▶ What you will do: Your answer must contain each line of the listing in which "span" appears, copied in full.

▶ Data below:
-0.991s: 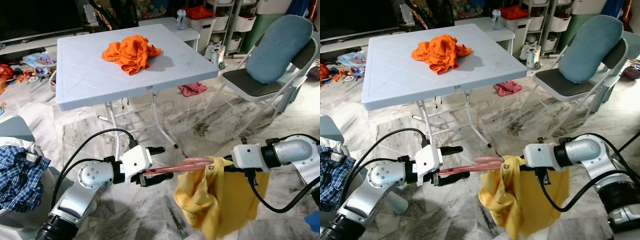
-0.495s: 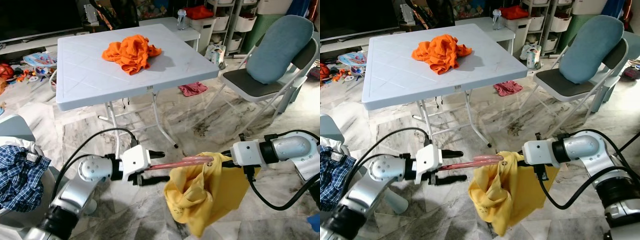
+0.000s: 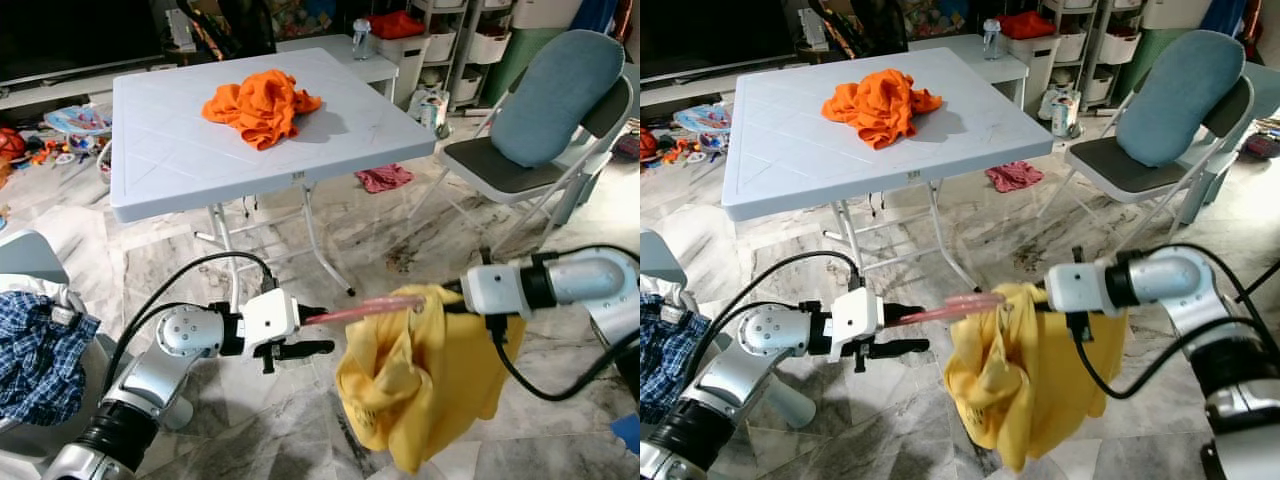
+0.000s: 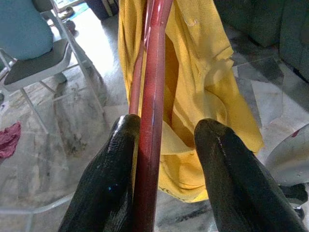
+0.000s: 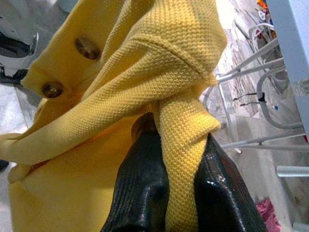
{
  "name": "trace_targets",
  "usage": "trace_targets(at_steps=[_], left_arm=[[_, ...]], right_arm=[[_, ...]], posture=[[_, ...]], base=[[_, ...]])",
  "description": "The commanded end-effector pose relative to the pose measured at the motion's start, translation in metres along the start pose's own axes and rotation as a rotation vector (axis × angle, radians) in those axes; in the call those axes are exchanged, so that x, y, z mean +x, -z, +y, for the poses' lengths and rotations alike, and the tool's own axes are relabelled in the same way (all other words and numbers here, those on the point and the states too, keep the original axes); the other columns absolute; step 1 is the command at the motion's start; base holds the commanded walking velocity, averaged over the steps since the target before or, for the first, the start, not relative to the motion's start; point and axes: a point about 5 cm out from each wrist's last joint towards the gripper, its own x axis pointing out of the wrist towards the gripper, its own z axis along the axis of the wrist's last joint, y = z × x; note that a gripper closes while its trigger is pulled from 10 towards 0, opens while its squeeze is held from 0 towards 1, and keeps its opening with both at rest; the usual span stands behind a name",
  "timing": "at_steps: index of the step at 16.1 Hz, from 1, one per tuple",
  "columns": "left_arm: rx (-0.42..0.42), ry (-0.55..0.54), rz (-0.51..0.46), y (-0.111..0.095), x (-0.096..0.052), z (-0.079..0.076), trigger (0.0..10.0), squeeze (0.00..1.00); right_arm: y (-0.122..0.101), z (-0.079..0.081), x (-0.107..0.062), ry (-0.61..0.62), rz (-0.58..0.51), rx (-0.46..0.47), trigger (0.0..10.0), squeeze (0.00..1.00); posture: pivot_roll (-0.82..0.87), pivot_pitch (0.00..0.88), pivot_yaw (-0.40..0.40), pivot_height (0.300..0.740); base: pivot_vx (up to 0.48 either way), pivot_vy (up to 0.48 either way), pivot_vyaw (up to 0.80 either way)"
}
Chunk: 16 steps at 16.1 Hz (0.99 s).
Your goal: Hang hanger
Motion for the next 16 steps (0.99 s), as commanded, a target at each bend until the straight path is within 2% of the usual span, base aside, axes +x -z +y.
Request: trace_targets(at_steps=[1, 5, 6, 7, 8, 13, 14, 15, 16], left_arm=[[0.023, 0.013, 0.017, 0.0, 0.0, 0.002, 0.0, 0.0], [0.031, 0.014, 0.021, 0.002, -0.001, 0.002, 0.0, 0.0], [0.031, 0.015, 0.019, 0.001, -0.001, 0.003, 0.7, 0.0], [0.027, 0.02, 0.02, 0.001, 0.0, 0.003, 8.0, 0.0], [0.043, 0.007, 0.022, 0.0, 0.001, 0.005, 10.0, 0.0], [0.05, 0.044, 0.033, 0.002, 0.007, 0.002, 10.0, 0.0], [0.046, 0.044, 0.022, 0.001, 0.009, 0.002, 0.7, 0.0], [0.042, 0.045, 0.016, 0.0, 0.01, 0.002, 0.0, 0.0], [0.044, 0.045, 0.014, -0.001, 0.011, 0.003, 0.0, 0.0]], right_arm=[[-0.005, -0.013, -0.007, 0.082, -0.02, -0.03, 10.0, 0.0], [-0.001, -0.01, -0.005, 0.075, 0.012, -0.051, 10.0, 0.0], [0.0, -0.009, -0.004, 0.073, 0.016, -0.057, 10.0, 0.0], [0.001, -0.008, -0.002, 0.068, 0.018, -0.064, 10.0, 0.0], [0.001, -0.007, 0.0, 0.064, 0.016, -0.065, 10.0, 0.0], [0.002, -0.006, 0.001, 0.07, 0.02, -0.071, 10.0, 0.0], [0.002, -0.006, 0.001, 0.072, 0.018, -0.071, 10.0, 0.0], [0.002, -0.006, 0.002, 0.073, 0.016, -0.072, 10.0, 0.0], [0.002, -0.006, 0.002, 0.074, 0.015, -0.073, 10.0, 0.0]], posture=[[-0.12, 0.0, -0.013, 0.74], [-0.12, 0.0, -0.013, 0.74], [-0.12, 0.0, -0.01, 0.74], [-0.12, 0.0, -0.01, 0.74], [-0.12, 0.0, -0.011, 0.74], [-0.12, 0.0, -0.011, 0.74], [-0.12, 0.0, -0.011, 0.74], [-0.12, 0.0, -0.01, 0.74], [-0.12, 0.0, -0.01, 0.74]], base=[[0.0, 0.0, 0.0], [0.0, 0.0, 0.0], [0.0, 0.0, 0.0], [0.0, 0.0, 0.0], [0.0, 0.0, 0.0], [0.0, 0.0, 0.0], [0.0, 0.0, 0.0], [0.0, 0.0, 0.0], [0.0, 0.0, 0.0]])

▶ Solution to the exercise:
  "description": "The commanded end-effector pose relative to the pose measured at the motion's start, translation in metres along the start pose's own axes and rotation as a rotation vector (axis × angle, radians) in those axes; in the call those axes are exchanged, so that x, y, z mean +x, -z, +y, for the poses' lengths and rotations alike, and the tool's own axes are relabelled in the same way (all other words and numbers here, those on the point and the states too, keep the original axes); the other columns absolute; step 1 is the command at the motion's start; base holds the commanded walking velocity, averaged over the steps since the target before or, for the first, the start, not relative to the motion's start; point and axes: a point about 5 cm out from each wrist's last joint towards the gripper, its own x axis pointing out of the wrist towards the gripper, its own z axis along the axis of the wrist's last joint, y = z × x; note that a gripper closes while its trigger is pulled from 10 towards 0, opens while its squeeze is held from 0 towards 1, and keeps its opening with both at rest; the usual span stands behind a name",
Motion for the next 16 steps (0.99 s), as commanded, a target at each bend until the straight path is within 2% of the usual span, base aside, axes +x -z +y.

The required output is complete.